Manirampur is a census town in Chanditala I CD Block in Srirampore subdivision of Hooghly district in the state of West Bengal, India.

Geography

Location
Manirampur is located at: 

Gangadharpur, Manirampur, Masat, Jangalpara, Dudhkalmi, Nababpur, Bhagabatipur, Kumirmora and Ramanathpur form a cluster of census towns in Chanditala I CD Block.

Urbanisation
Srirampore subdivision is the most urbanized of the subdivisions in Hooghly district. 73.13% of the population in the subdivision is urban and 26.88% is rural. The subdivision has 6 municipalities and 34 census towns. The municipalities are: Uttarpara Kotrung Municipality, Konnagar Municipality, Serampore Municipality, Baidyabati Municipality, Rishra Municipality and Dankuni Municipality. Amongst the CD Blocks in the subdivision, Uttarapara Serampore (census towns shown in a separate map) had 76% urban population, Chanditala I 42%, Chanditala II 69% and Jangipara 7% (census towns shown in the map above). All places marked in the map are linked in the larger full screen map.

Gram panchayat

Villages and census towns in Gangadharpur gram panchayat are: Bankrishnapur, Gangadharpur, Malipukur and Manirampur.

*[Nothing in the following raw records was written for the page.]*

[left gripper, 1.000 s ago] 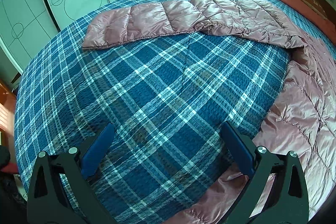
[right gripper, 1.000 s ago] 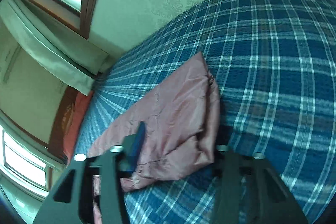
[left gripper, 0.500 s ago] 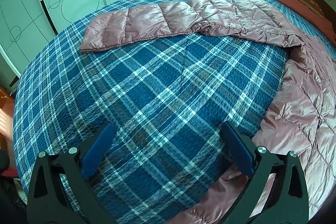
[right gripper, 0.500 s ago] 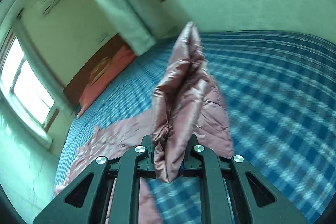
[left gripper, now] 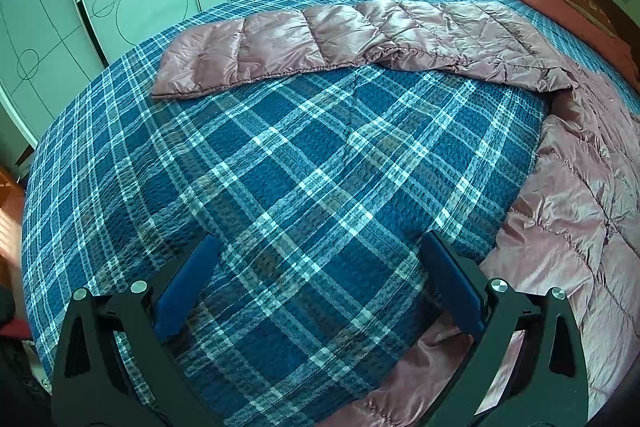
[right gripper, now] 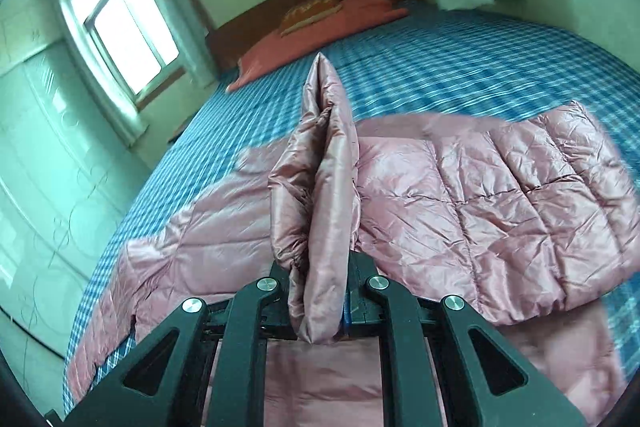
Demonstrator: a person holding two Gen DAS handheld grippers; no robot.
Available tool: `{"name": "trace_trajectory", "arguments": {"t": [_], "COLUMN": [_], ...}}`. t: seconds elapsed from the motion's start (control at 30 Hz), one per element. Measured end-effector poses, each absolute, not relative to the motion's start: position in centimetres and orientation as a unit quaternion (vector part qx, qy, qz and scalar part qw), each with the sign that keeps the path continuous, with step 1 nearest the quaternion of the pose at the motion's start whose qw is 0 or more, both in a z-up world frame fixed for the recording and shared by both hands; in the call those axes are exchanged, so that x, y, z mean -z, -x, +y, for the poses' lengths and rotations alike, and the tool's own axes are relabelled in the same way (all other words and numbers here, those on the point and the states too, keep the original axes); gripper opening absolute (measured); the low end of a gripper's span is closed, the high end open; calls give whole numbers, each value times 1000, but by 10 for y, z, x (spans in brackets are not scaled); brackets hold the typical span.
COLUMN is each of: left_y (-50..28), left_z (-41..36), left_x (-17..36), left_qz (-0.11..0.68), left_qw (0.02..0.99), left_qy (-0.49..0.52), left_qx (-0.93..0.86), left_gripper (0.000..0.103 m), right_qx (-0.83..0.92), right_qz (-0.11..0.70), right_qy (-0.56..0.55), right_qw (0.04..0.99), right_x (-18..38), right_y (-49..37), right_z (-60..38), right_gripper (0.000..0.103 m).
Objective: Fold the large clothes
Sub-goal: 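Lift the sleeve with the right gripper and lay it across the jacket body, then open the right gripper and withdraw it over the jacket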
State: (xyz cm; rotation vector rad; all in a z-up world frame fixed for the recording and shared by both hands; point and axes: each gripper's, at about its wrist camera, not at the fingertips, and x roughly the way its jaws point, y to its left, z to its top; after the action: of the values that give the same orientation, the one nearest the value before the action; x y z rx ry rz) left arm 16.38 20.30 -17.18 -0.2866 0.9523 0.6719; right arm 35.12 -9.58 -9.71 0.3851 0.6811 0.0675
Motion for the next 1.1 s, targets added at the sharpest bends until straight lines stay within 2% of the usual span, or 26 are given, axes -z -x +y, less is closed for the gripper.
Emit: {"name": "trace_trajectory", "arguments": {"t": [0.2, 0.5, 0.6, 0.67, 0.73, 0.9, 1.1], "left_y": [-164, -163, -164, -163, -163, -163, -162], "left_z": [203, 203, 204, 203, 203, 203, 203], "left_x": [172, 173, 173, 173, 173, 173, 174], "left_qz": [445, 444, 444, 443, 443, 443, 443], "left_qw": [827, 828, 828, 828, 828, 828, 829], "left_qy": [132, 133, 133, 133, 133, 133, 132], "left_qx": [-317, -316, -316, -316, -316, -316, -316], "left_gripper": [101, 101, 101, 101, 101, 101, 101], "right_qx": [-81, -119, -132, -153, -172, -144, 47], "right_qz": [370, 417, 434, 437, 427, 379, 371], "right_qy": [-150, -104, -94, -99, -106, -102, -71], "right_qw": [913, 895, 886, 881, 881, 908, 925], "right_x": [123, 158, 161, 157, 145, 109, 112], "right_y": [-373, -392, -393, -388, -375, -347, -355], "right_z": [-6, 64, 73, 72, 65, 0, -126], "right_gripper": [13, 13, 20, 42, 52, 53, 51]}}
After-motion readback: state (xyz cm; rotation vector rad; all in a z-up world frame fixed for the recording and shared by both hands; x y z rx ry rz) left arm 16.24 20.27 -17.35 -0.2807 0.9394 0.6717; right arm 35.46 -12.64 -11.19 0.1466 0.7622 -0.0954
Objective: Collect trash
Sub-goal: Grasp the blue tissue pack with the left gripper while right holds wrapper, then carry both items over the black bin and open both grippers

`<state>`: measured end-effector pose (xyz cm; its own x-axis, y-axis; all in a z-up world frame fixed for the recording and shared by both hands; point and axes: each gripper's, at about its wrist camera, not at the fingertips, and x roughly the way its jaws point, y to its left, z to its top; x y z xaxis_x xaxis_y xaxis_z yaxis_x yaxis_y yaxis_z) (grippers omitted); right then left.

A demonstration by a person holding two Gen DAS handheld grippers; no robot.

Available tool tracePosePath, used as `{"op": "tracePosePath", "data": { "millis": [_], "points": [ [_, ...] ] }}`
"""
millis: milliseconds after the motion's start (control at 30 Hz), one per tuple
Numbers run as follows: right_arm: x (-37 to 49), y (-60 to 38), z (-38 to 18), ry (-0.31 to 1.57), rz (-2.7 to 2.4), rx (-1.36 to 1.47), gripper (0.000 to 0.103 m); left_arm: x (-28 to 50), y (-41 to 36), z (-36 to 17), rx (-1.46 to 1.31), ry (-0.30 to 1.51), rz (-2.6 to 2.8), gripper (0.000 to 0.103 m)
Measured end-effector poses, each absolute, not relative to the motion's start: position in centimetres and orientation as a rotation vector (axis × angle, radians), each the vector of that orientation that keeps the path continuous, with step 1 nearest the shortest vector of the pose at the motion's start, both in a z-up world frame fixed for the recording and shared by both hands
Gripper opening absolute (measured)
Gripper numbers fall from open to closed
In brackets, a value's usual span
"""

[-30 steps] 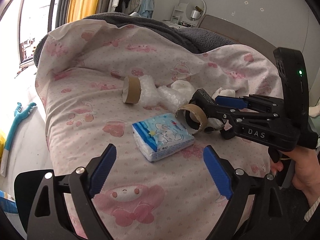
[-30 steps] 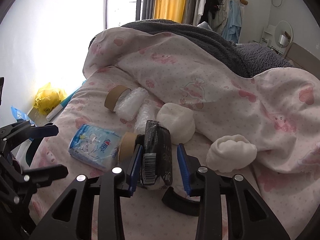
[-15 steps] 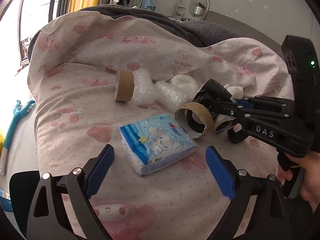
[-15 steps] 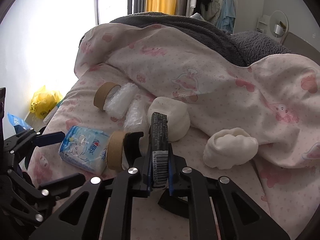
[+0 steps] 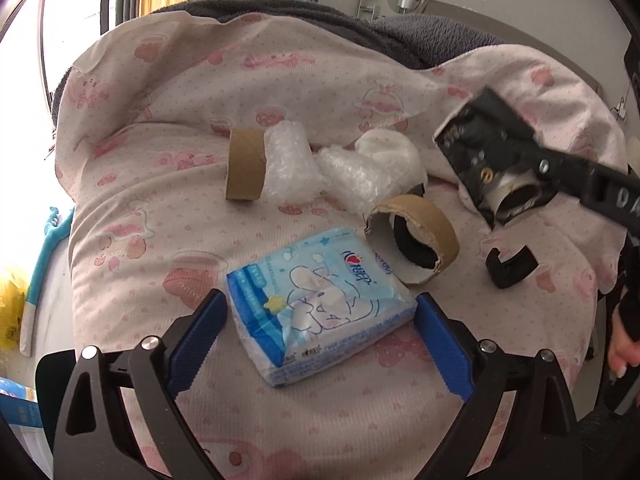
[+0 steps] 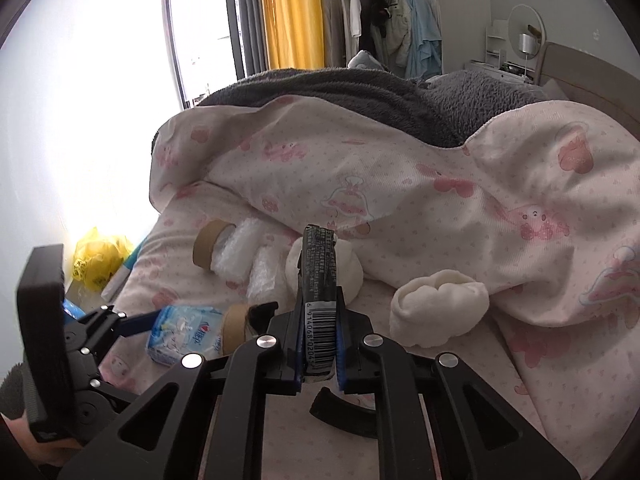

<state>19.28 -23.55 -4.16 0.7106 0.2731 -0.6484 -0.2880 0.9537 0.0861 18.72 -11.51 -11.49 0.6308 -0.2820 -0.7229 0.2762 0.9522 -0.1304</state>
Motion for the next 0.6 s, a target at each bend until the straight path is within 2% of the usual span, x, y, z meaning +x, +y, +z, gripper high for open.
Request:
{"op": "tracePosePath", "data": {
  "millis": [67, 133, 200, 600],
  "points": [
    [19.3, -23.1, -3.8, 0.711, 0.316, -0.022, 0.012, 18.8, -11.4, -11.5, -0.007, 0.831, -0.324, 0.094],
    [19.3, -22.6, -3.6, 0.709, 0.324, -0.032, 0.012, 18.8, -11.2, -11.5, 0.001, 0.822, -0.315, 0.085],
    [19.2, -22.0, -3.5, 0.714, 0.334, -0.049, 0.012, 18.7, -10.9, -11.6, -0.008, 0.816, -0.327, 0.082],
    [17.4, -20.5, -1.9, 0.688, 0.367, 0.009, 0.012, 16.9, -5.6, -8.2, -0.090, 0.711, -0.292, 0.082]
  ]
}}
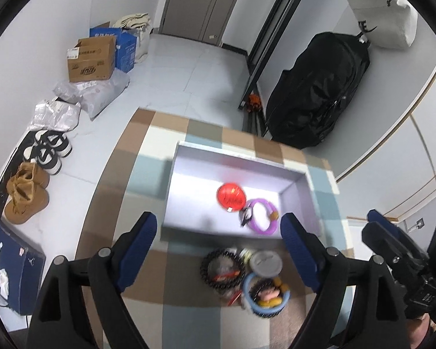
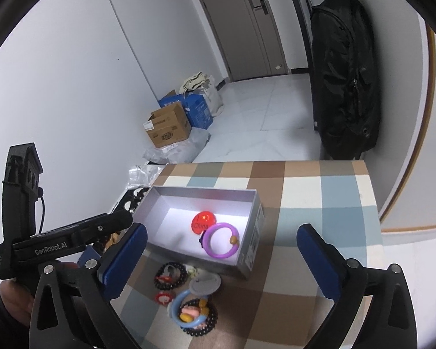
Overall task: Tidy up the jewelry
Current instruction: 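Carry the red badge with the left gripper into the box while the right gripper drops the purple bangle there, then move the left gripper back over the black bead bracelet, then grasp the white round badge with the right gripper, then carry the white badge into the box and open the right gripper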
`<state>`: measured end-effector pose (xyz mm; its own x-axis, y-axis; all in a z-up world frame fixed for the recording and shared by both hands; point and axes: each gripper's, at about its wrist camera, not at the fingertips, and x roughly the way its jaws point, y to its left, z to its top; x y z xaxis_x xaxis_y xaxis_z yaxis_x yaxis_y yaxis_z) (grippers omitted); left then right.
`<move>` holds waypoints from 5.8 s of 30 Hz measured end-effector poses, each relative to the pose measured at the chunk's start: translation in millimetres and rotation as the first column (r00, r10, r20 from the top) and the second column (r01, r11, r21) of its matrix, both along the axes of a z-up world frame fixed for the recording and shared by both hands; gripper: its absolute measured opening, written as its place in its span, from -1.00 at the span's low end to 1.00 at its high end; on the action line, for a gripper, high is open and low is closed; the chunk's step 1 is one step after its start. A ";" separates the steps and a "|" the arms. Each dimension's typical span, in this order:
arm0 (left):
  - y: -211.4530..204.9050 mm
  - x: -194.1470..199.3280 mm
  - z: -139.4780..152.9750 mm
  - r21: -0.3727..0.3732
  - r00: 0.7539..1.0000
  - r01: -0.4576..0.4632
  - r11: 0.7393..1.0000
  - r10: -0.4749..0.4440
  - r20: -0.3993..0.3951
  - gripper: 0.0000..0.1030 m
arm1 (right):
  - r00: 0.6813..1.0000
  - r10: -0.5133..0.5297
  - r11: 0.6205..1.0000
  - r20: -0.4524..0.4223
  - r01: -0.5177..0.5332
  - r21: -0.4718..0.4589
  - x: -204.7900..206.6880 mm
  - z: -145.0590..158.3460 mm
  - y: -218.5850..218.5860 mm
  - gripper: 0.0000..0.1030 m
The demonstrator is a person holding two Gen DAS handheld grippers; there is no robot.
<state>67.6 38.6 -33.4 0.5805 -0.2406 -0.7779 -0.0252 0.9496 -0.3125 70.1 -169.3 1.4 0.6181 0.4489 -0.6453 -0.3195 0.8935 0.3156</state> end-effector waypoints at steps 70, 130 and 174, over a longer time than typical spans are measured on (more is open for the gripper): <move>-18.2 -12.7 -30.5 -0.040 0.982 0.128 0.991 -0.132 -0.136 -0.15 | 0.981 -0.069 0.995 -0.182 0.055 -0.077 -8.5 -48.4 -8.0 1.00; -3.8 -18.6 -65.6 -0.160 0.944 0.102 0.982 -0.146 -0.297 -0.03 | 0.977 0.038 0.993 -0.212 -0.061 -0.102 -9.5 -54.7 29.2 -0.20; 1.6 4.6 21.6 -0.248 0.996 0.057 0.967 -0.070 -0.046 -0.58 | 0.996 0.046 0.999 -0.074 -0.045 0.022 -1.0 0.9 19.3 -0.20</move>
<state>72.2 40.3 -11.8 0.5163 -0.4640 -0.7198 0.0094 0.8435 -0.5371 69.2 -150.0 2.3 0.5476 0.4892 -0.6789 -0.3345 0.8716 0.3583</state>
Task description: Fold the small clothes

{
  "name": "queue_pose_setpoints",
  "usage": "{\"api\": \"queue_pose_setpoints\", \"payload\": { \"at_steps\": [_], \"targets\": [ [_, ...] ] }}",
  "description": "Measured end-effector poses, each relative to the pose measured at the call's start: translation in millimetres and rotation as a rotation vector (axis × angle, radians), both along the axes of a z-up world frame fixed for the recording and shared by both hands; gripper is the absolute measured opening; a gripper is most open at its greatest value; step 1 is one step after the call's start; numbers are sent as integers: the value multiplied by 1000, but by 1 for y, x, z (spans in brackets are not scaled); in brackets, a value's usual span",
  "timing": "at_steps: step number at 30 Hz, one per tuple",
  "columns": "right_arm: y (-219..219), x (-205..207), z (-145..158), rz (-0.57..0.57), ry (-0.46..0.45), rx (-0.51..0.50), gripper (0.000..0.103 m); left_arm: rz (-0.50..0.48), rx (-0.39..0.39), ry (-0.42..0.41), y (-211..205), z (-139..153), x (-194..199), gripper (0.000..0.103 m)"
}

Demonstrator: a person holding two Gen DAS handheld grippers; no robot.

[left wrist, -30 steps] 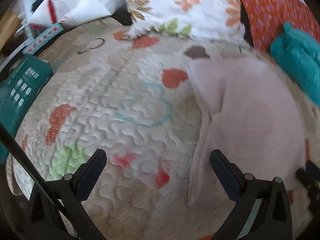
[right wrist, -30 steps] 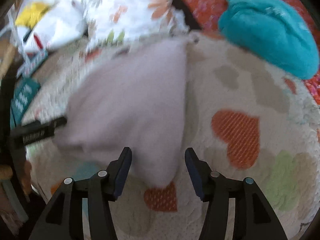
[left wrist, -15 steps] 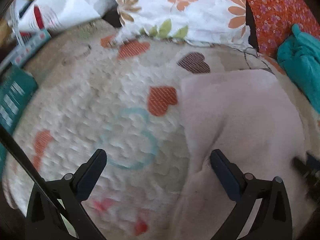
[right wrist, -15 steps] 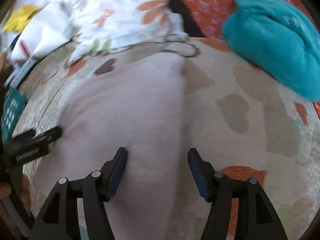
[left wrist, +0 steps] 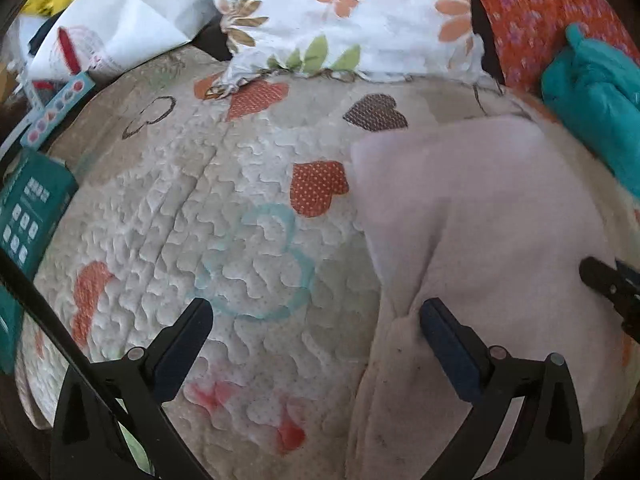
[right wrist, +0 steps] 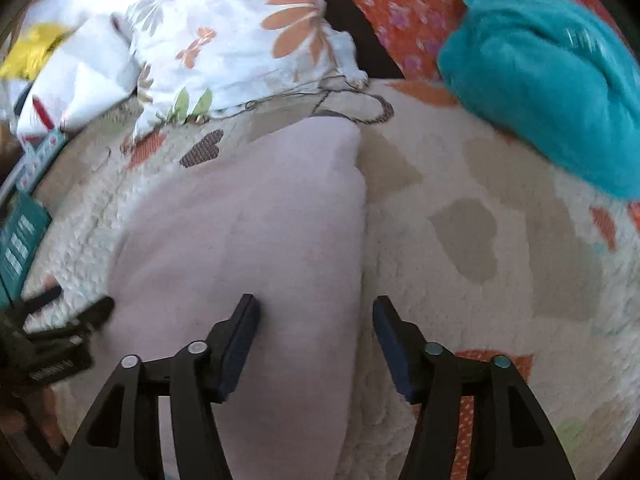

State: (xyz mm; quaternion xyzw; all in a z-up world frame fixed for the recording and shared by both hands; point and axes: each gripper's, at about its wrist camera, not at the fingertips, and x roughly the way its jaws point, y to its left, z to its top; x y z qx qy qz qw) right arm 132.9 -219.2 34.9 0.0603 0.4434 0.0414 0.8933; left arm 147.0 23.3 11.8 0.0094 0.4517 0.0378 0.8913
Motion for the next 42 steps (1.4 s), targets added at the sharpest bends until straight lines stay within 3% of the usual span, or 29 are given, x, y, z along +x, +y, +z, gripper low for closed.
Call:
{"api": "queue_pose_setpoints", "payload": {
  "at_steps": [3,6,12,14,20,22,26,30,42],
  "targets": [
    [-13,-4,9,-43,-19,35,67,-3,-11,-25,3,8,-7,103],
    [-13,-9,16,-53,-48,1,67,0,10,-91,5,18,-18,103],
    [-2,-29,17,-51,-56,-50,67,52,105,-362,9,54,-69,103],
    [2,-44,22,-46,-69,-60,67,46,98,-391,12,63,-81,103],
    [8,-100,41,-37,-88,-89,72,5,22,-333,12,72,-121,103],
    [7,-117,42,-51,-101,-104,76,15,25,-299,12,64,-134,103],
    [7,-146,31,-64,-73,-131,76,14,-48,-191,13,41,-144,103],
    [12,-157,19,-67,-52,-169,76,13,-62,-126,10,25,-144,103],
    [29,-162,2,-32,-26,-239,76,-5,-67,-87,4,13,-144,103]
  ]
}}
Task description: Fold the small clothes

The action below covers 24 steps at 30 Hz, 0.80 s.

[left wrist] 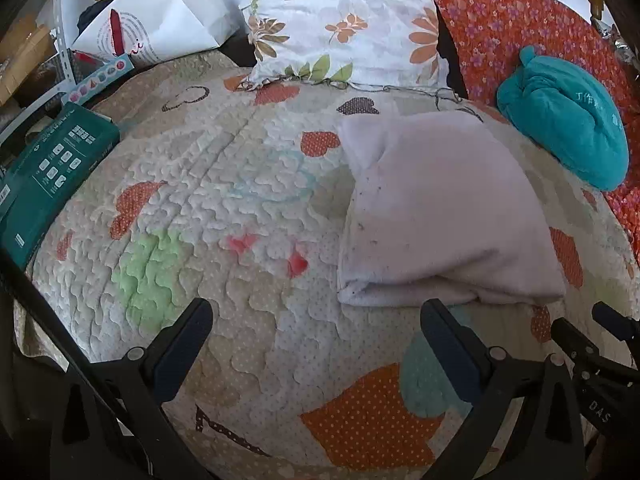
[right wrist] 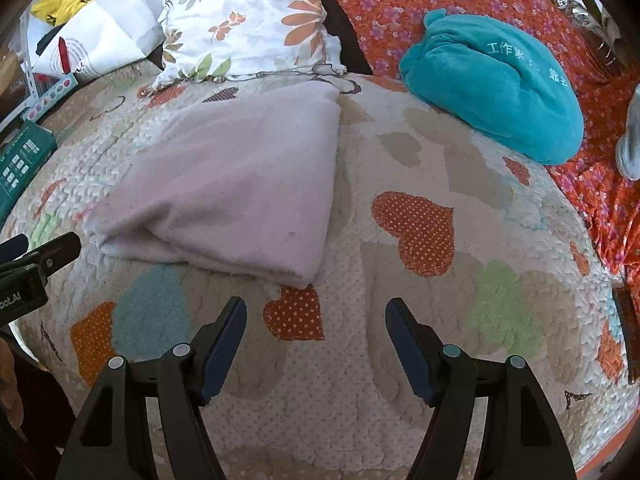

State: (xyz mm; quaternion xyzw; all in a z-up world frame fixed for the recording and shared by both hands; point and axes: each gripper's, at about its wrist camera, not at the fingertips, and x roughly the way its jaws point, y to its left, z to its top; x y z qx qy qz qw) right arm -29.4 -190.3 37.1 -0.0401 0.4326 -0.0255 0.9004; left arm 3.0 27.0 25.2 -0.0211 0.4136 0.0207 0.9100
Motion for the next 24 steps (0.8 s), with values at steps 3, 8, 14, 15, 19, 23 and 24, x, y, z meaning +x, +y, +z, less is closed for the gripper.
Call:
{"api": "queue_pose_setpoints", "payload": {
  "at_steps": [3,8,14,15,19,23,24],
  "targets": [
    [0,2,-2,-8,6,-2,77,-2,9,0,-3,-1,-1,103],
    [2,4,-7,-9,20,-9,78,-15,19,4,-6,-3,0,103],
    [3,5,-11,-4,27,-21,78,-36,11,33,-11,-9,3,103],
    [4,5,-11,-6,27,-24,78,-38,12,34,-11,-10,3,103],
    [4,5,-11,-7,25,-35,78,-45,17,42,-13,-12,4,103],
    [3,7,-11,-12,25,-44,79,-42,7,54,-11,-15,4,103],
    [2,7,-11,-14,26,-43,79,-42,8,54,-11,-15,4,103]
  ]
}}
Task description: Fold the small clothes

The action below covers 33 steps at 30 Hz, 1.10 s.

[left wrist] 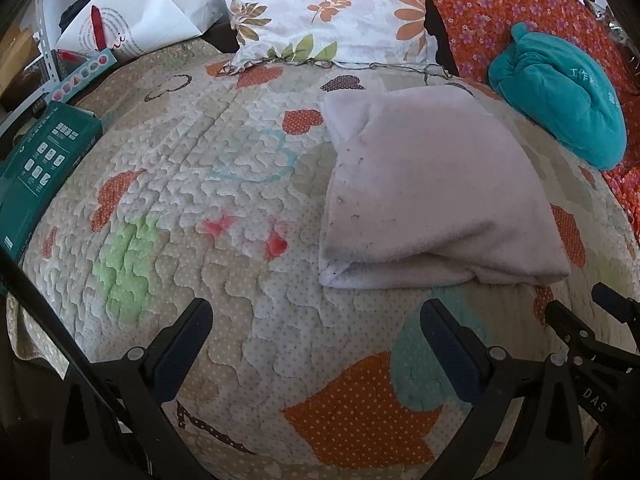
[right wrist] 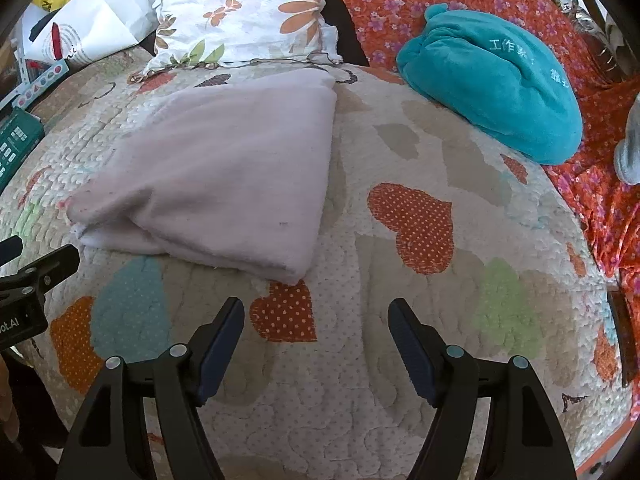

Market: Ganngadharpur Bazar, Hajaghata, Manirampur.

Demographics
As per 2011 Census of India Manirampur had a total population of 7,428 of which 3,706 (50%) were males and 3,722 (50%) were females. Population below 6 years was 679. The total number of literates in Manirampur was 5,381 (79.73% of the population over 6 years).

Dankuni Urban Agglomeration
As per the 2011 census, Dankuni Urban Agglomeration includes: Dankuni (M), Purba Tajpur (CT), Kharsarai (CT), Begampur (CT), Chikrand (CT), Pairagachha (CT), Barijhati (CT), Garalgachha (CT), Krishnapur (CT), Baruipara (CT), Borai (CT), Nawapara (CT), Basai (CT), Gangadharpur (CT),  Manirampur (CT), Janai (CT), Kapashanria (CT), Jaykrishnapur (CT), Tisa (CT), Baksa (CT), Panchghara (CT) and Naiti (CT).

Transport
Baruipara railway station is the nearest railway station on Howrah-Bardhaman chord line, which is a part of the Kolkata Suburban Railway system.